◆ **Exercise objective**: Exclude the images, then return every line below exactly as written.

◆ **Provided material**:

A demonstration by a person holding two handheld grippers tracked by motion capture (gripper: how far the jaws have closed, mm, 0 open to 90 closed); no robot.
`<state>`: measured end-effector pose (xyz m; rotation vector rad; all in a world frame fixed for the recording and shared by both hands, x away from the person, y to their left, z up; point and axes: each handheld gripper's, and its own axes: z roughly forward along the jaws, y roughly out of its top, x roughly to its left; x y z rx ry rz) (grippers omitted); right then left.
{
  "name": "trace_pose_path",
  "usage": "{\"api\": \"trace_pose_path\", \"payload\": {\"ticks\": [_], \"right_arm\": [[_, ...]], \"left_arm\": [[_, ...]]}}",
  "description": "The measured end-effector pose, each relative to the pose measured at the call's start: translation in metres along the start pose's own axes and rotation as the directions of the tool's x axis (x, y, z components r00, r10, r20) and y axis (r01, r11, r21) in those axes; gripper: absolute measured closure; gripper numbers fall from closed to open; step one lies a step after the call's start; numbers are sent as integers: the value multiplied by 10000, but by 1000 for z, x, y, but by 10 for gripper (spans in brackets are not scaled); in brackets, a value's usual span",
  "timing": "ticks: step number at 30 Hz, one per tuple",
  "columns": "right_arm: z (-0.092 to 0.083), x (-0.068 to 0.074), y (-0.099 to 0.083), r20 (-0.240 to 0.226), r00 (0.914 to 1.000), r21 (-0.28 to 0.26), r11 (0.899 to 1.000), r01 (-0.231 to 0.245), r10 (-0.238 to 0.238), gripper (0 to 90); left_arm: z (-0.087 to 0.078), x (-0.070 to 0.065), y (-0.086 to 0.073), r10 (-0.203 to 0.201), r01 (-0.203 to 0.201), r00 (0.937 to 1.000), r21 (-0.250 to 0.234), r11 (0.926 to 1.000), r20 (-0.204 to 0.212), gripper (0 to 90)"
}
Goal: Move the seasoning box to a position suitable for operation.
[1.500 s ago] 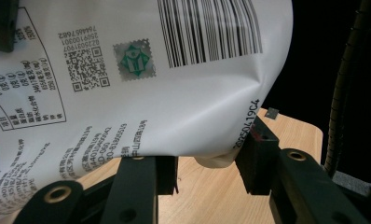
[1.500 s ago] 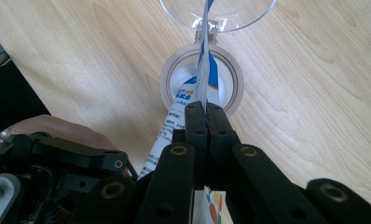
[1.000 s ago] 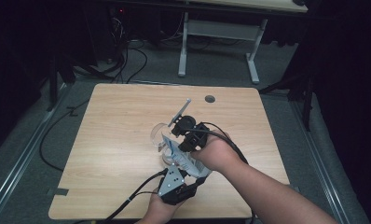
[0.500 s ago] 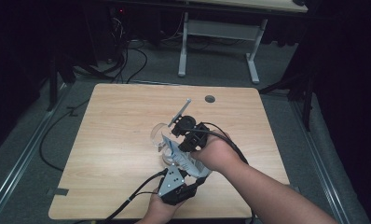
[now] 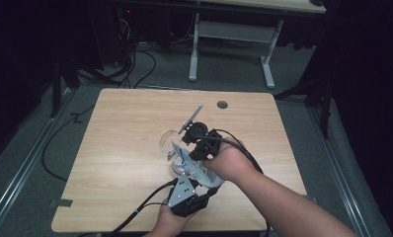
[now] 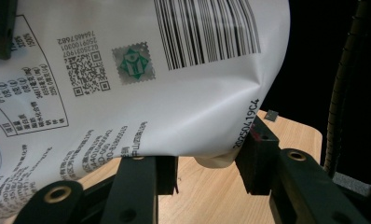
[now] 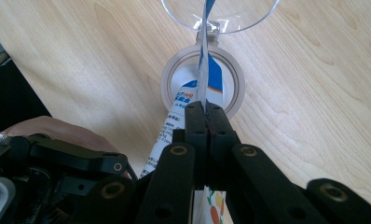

◆ **Output**:
A demonstration by a person holding two handheld grippers tracked by motion capture (gripper: how far the jaws have closed, mm, 0 open to 90 closed); no robot.
`<state>`: measured end-effector pose (xyz m; rotation vector rad; all in a world frame fixed for the recording and shared by both hands, x away from the person, y to their left, z up; point and axes: each handheld gripper's, and its own axes: z roughly forward along the jaws, y roughly out of its top, x roughly to its left; x y z rx ry rz) (grippers omitted); right then left.
{
  "name": "trace_pose_path",
  "usage": "{\"api\": \"trace_pose_path\", \"payload\": {\"ticks\": [_], \"right_arm\": [[_, ...]], \"left_arm\": [[_, ...]]}}",
  "description": "The measured end-effector pose, each relative to the pose measured at the call's start: translation in metres along the start pose's own axes and rotation as the directions of the tool's x axis (x, y, z components r00, r10, r20) and y axis (r01, r11, r21) in those axes; gripper: absolute measured closure; gripper numbers fall from closed to open; step one lies a step after the call's start; numbers are sent as integers: the value multiplied by 10000, but by 1000 for z, x, y, but by 10 for gripper (spans in brackets are not scaled); in brackets, a value's usual span",
  "timing": "ticks: step number at 30 Hz, one per tuple",
  "columns": "right_arm: z (-0.092 to 0.083), x (-0.068 to 0.074), y (-0.099 to 0.083), r20 (-0.240 to 0.226), r00 (0.914 to 1.000), r21 (-0.28 to 0.26), r11 (0.899 to 1.000), r01 (-0.231 to 0.245), r10 (-0.238 to 0.238), gripper (0 to 90); left_arm: z (-0.087 to 0.078), x (-0.070 to 0.065), y (-0.086 to 0.073), r10 (-0.203 to 0.201), r01 (-0.203 to 0.201), r00 (0.937 to 1.000), r21 (-0.250 to 0.234), r11 (0.926 to 1.000), r20 (-0.204 to 0.212), gripper (0 to 90)"
}
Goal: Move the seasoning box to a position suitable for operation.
[1.500 s ago] 
[1.500 s ago] 
[1.000 s ago] 
[0.500 s ago] 
[now] 
[now] 
[now] 

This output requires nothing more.